The cytotoxicity of TPE-CHO, free DOX, and TD NPs was carefully assessed in two cell systems (U937 and Hela cells) by the MTS method, as given in and Figure 5 and Figure S8. It was observed that 24 h of incubation with TPE-CHO triggered cell viabilities higher than 90%, indicating that the synthesized organic framework possessed enough biocompatibility during in vitro experiments. After the treatment with DOX and TD NPs, a sharp decrease in the cell viability rate was obtained. Moreover, the viability of cells loaded with TD NPs was clearly less than that of pure DOX. The results reveal that a more effective anticancer drug delivery rate can be realized by the nanostructure. Additionally, the specific apoptosis process based on different components was studied by flow cytometry (Figure 6). U937 cells were loaded with TPE-CHO at 25 μM and high viability was observed. The incubation with TD NPs gave rise to completely different results in later apoptosis rates and dead cells. These values (65.7% and 21.2%) were much larger than for the pure TPE-CHO sample and the data are consistent with the above measurement of tumor cell viability.

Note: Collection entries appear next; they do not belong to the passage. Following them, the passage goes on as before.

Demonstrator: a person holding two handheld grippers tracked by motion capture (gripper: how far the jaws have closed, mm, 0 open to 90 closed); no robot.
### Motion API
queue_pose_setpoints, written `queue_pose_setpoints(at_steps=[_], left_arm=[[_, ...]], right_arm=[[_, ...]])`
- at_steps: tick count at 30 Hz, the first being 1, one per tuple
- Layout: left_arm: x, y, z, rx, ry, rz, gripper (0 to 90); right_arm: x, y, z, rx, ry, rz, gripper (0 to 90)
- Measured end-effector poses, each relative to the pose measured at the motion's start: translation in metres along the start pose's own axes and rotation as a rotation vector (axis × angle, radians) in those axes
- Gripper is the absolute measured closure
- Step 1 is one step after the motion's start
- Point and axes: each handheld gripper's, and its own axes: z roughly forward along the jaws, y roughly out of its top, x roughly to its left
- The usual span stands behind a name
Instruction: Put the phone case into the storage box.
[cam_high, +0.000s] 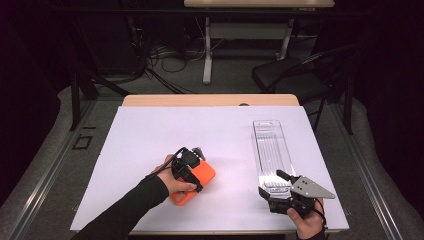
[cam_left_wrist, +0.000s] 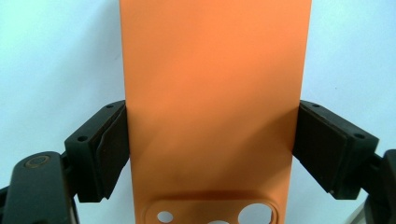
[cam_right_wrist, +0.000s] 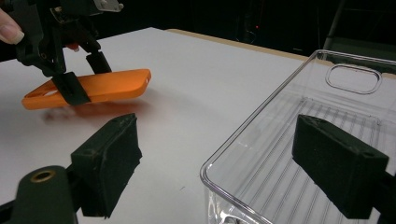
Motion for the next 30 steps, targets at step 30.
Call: queue_pose_setpoints(at_steps=[30], left_arm=[[0.013, 0.003, -0.029, -0.054, -0.074, 0.087, 16.5]], right_arm=[[0.001, 0.0, 0.002, 0.01, 0.0, -0.011, 14.1]])
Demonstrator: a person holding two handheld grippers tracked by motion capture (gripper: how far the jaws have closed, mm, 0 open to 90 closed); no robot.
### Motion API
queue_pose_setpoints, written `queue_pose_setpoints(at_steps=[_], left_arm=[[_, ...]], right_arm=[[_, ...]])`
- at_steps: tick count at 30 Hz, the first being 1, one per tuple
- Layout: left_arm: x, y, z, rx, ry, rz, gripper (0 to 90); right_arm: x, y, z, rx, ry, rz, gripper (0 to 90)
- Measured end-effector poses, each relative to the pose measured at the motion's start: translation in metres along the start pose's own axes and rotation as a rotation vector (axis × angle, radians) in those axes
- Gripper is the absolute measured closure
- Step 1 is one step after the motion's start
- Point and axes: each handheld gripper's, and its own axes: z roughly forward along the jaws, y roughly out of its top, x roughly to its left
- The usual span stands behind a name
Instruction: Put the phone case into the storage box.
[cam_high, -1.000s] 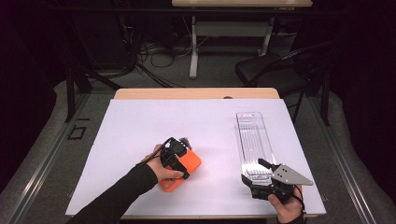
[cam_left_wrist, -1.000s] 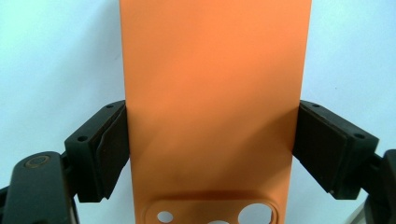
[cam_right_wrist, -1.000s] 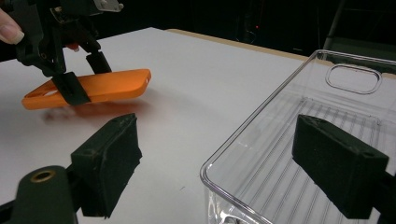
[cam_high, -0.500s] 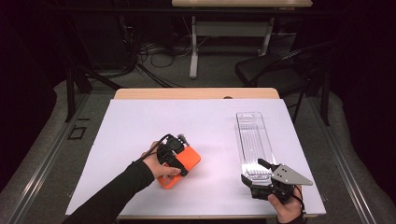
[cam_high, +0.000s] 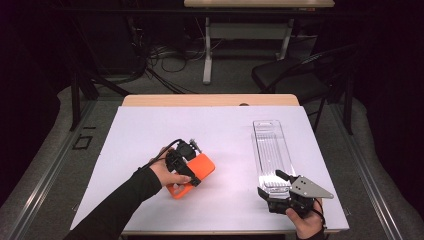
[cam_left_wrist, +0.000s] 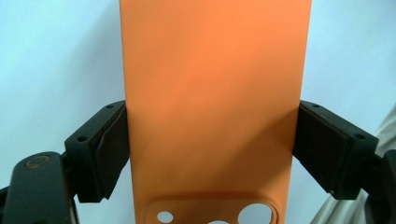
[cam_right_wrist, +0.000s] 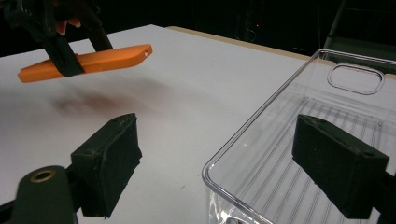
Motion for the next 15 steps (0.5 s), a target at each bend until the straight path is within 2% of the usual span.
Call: queue_pose_setpoints(at_steps=[4, 9, 13, 15], left_arm=[[0.002, 0.004, -0.009, 0.006, -0.015, 0.019, 16.6], [0.004, 0.009, -0.015, 0.035, -0.028, 0.037, 16.6], [0.003, 0.013, -0.019, 0.054, -0.014, 0.059, 16.6], [0.002, 0.017, -0.021, 0.063, -0.01, 0.069, 16.6]], right_arm=[[0.002, 0.001, 0.001, 0.004, -0.009, -0.009, 14.1], [0.002, 0.004, 0.003, 0.014, -0.02, -0.006, 14.2], [0.005, 0.01, 0.005, 0.015, -0.033, -0.023, 14.2], [0.006, 0.013, 0.006, 0.023, -0.021, -0.034, 14.2]])
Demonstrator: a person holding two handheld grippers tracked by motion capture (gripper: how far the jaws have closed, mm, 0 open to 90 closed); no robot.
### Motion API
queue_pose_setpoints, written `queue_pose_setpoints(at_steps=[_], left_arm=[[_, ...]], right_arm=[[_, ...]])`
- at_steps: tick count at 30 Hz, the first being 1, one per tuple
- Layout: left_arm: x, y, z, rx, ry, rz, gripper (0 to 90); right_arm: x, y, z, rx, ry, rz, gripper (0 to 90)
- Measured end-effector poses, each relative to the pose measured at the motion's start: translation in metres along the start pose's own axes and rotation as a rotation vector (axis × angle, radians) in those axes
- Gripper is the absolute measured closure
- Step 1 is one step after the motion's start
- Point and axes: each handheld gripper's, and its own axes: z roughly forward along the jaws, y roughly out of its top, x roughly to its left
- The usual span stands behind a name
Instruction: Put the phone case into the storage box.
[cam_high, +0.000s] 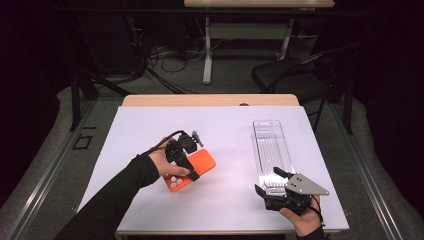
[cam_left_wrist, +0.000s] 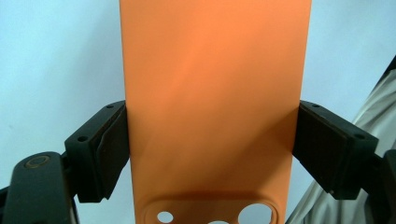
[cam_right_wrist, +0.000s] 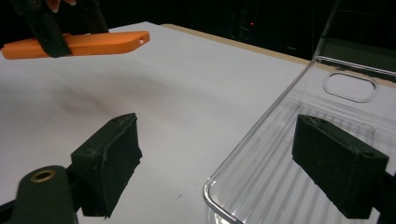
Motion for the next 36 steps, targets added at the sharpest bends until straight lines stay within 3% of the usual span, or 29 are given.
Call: queue_pose_setpoints(at_steps=[12, 20, 29, 36], left_arm=[[-0.008, 0.015, -0.005, 0.008, 0.003, 0.046, 16.6], [-0.006, 0.017, -0.008, 0.012, -0.001, 0.043, 16.6], [0.0, 0.016, -0.01, 0.016, -0.005, 0.03, 16.6], [0.004, 0.013, -0.013, 0.019, -0.005, 0.02, 16.6]], right_arm=[[0.006, 0.016, 0.014, 0.079, -0.037, -0.061, 14.5], [0.011, 0.038, 0.036, 0.088, 0.022, -0.109, 18.2], [0.022, 0.056, 0.066, 0.088, 0.066, -0.252, 22.4], [0.024, 0.068, 0.079, 0.112, 0.101, -0.29, 24.3]])
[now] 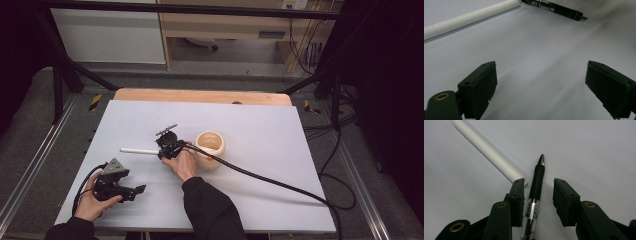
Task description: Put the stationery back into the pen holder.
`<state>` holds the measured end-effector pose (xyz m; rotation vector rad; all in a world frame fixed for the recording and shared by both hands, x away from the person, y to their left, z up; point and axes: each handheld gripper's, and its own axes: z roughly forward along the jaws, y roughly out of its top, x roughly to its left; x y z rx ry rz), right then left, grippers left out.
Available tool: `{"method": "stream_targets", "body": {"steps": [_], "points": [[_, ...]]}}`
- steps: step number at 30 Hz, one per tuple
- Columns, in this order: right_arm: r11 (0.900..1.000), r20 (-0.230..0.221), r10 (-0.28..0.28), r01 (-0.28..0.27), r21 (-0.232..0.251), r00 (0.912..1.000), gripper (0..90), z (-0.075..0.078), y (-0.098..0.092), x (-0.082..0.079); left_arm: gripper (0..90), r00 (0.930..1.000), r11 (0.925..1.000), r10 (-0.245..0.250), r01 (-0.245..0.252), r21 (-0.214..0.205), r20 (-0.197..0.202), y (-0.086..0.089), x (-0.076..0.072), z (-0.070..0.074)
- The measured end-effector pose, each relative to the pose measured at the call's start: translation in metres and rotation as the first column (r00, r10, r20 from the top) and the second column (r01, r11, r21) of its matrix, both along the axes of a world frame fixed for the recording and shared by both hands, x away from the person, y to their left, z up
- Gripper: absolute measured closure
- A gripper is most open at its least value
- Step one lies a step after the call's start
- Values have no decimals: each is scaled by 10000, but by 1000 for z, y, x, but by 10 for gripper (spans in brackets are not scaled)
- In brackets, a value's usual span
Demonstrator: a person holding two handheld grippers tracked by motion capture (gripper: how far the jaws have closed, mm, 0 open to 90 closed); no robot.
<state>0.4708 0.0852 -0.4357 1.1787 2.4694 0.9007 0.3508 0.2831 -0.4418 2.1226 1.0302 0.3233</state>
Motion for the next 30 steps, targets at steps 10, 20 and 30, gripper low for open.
{"method": "stream_targets", "body": {"steps": [10,20,30], "points": [[9999,-166,-69,71,148,9998,709,-5,1,3,105,10000,10000,-18,18,13,11,0,0,0],[9995,-312,-185,193,247,9993,792,-5,1,3,106,10000,10000,-17,17,15,21,0,0,0],[9989,-451,-347,360,290,9984,803,-4,1,3,107,10000,10000,-3,3,16,7,0,0,0]]}}
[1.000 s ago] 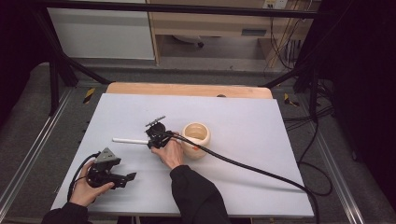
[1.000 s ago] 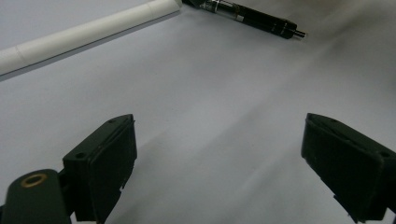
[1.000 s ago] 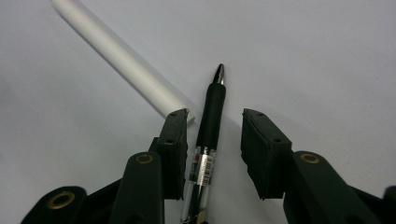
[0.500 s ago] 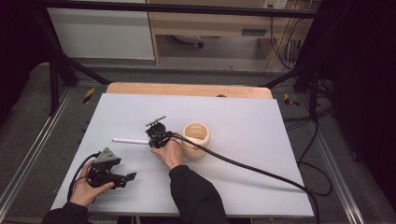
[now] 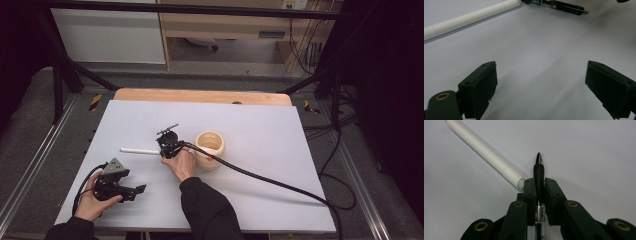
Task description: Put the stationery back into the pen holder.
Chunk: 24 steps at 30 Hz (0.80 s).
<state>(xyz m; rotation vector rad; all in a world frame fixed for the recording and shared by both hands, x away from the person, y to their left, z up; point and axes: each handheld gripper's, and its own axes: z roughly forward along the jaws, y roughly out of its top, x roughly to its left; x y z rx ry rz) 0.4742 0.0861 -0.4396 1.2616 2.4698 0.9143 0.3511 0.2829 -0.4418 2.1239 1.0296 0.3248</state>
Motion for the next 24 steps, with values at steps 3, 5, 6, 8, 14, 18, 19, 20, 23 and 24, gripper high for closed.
{"method": "stream_targets", "body": {"steps": [3,5,6,8,14,18,19,20,23,24], "points": [[9999,16,135,-135,-46,9999,803,1,-1,-1,107,10000,10000,24,-24,-11,14,1,0,0],[9996,137,271,-270,-90,9995,804,3,-1,-3,108,10000,10000,43,-43,-27,23,1,0,0],[9993,148,359,-357,-108,9992,805,5,-1,-4,108,10000,10000,38,-38,-22,23,0,0,0],[9988,209,485,-482,-110,9986,805,8,-2,-5,108,10000,10000,12,-12,0,21,0,0,0],[9978,386,666,-666,-15,9970,805,20,-6,-9,108,10000,10000,44,-44,-8,8,1,0,0],[9959,647,859,-876,240,9942,804,33,-9,-14,108,10000,10000,19,-19,11,31,0,0,0],[9953,713,901,-924,299,9934,804,35,-10,-16,108,10000,10000,20,-20,8,23,0,0,0],[9943,802,980,-1010,344,9920,804,38,-11,-18,108,10000,10000,23,-23,27,30,0,0,0],[9922,971,1060,-1117,558,9896,804,45,-16,-24,108,10000,10000,31,-31,19,13,-1,0,0],[9915,1016,1070,-1138,635,9890,804,48,-19,-26,108,10000,10000,36,-36,11,14,-1,0,0]]}}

Release behavior was demonstrated by carrying out the experiment at pH = 5, and Figure S9 shows the drug release profile. As for the appended doxorubicin, its release rate was grew quickly, with around 82% at pH = 5 within 60 min. This change can be ascribed to the protonation and following dissociation of the Schiff base by way of hydrolysis, causing effective DOX release. The process leads to the extraction of DOX from TD NPs, again providing valuable insights that support the emission change in Figure 3.
With the aim of verifying the practical potential of TD NPs as a functional marker for live cells imaging, U937 cells were incubated with TPE-CHO molecules (25 μM) under physiological conditions. Confocal microscope images revealed bright-blue luminescence derived from the fluorescent signal by organic edifice, indicating that a variety of aggregated molecules travelled across the cellular membrane (Figure 7). After sole incubation by the DOX molecule, the intracellular distribution of free DOX in U937 cells was also observed. In a different way, very intense blue fluorescence was captured in the cell cytoplasm due to the addition of TD NPs for four hours. The cellular uptake of the synthesized nano-assembly supports the feasibility of its intracellular transport. Furthermore, a red color was identified in the nucleoplasm of the cells loaded with TD NPs and the cellular imaging features were in sharp contrast with the sample treated with TPE-CHO (Figure 7). The human tissue cell lymphoma cells’ exposure to the new delivery system could be tracked via the membrane-to-nuclear transport method. The adaptable nanostructure released DOX under a mild acidic environment and migrated into the cell nucleus.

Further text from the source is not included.